═════ Data provided ═════

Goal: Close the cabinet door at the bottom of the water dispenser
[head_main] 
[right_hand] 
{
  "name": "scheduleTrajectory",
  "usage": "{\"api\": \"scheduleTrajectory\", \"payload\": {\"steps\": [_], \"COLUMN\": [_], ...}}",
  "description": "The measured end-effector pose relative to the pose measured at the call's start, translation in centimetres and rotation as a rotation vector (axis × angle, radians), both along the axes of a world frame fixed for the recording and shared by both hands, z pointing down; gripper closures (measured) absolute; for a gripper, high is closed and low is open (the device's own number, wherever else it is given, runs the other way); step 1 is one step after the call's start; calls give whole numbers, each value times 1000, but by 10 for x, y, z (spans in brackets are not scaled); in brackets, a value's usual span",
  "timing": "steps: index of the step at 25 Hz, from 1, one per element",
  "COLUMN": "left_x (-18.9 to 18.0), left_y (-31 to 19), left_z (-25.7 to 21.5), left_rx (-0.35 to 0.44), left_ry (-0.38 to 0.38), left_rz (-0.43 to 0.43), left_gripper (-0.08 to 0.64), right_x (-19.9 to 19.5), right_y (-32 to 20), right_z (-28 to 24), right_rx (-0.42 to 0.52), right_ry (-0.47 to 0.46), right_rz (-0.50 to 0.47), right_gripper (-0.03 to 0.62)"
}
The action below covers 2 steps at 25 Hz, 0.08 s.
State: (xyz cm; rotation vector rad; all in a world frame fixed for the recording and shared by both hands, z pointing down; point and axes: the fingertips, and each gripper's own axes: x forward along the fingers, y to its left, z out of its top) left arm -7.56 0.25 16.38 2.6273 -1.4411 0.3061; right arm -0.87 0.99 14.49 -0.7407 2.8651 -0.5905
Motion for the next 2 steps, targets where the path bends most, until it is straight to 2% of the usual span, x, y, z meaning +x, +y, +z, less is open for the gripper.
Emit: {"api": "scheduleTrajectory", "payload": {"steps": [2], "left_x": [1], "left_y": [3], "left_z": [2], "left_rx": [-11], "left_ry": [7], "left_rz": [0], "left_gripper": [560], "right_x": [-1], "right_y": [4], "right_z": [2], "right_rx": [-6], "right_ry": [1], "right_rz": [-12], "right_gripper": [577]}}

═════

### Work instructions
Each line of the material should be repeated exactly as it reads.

### Exercise solution
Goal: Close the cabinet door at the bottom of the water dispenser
[head_main] 
[right_hand] 
{
  "name": "scheduleTrajectory",
  "usage": "{\"api\": \"scheduleTrajectory\", \"payload\": {\"steps\": [_], \"COLUMN\": [_], ...}}",
  "description": "The measured end-effector pose relative to the pose measured at the call's start, translation in centimetres and rotation as a rotation vector (axis × angle, radians), both along the axes of a world frame fixed for the recording and shared by both hands, z pointing down; gripper closures (measured) absolute; for a gripper, high is closed and low is open (the device's own number, wherever else it is given, runs the other way); step 1 is one step after the call's start; calls give whole numbers, each value times 1000, but by 10 for x, y, z (spans in brackets are not scaled); in brackets, a value's usual span",
  "timing": "steps: index of the step at 25 Hz, from 1, one per element",
  "COLUMN": "left_x (-18.9 to 18.0), left_y (-31 to 19), left_z (-25.7 to 21.5), left_rx (-0.35 to 0.44), left_ry (-0.38 to 0.38), left_rz (-0.43 to 0.43), left_gripper (-0.08 to 0.64), right_x (-19.9 to 19.5), right_y (-32 to 20), right_z (-28 to 24), right_rx (-0.42 to 0.52), right_ry (-0.47 to 0.46), right_rz (-0.50 to 0.47), right_gripper (-0.03 to 0.62)"
}
The action below covers 2 steps at 25 Hz, 0.08 s.
State: (xyz cm; rotation vector rad; all in a world frame fixed for the recording and shared by both hands, z pointing down; point and axes: the fingertips, and each gripper's own axes: x forward along the fingers, y to its left, z out of its top) left arm -7.56 0.25 16.38 2.6273 -1.4411 0.3061; right arm -0.87 0.99 14.49 -0.7407 2.8651 -0.5905
Motion for the next 2 steps, targets where the path bends most, until it is straight to 2% of the usual span, x, y, z meaning +x, +y, +z, less is open for the gripper.
Emit: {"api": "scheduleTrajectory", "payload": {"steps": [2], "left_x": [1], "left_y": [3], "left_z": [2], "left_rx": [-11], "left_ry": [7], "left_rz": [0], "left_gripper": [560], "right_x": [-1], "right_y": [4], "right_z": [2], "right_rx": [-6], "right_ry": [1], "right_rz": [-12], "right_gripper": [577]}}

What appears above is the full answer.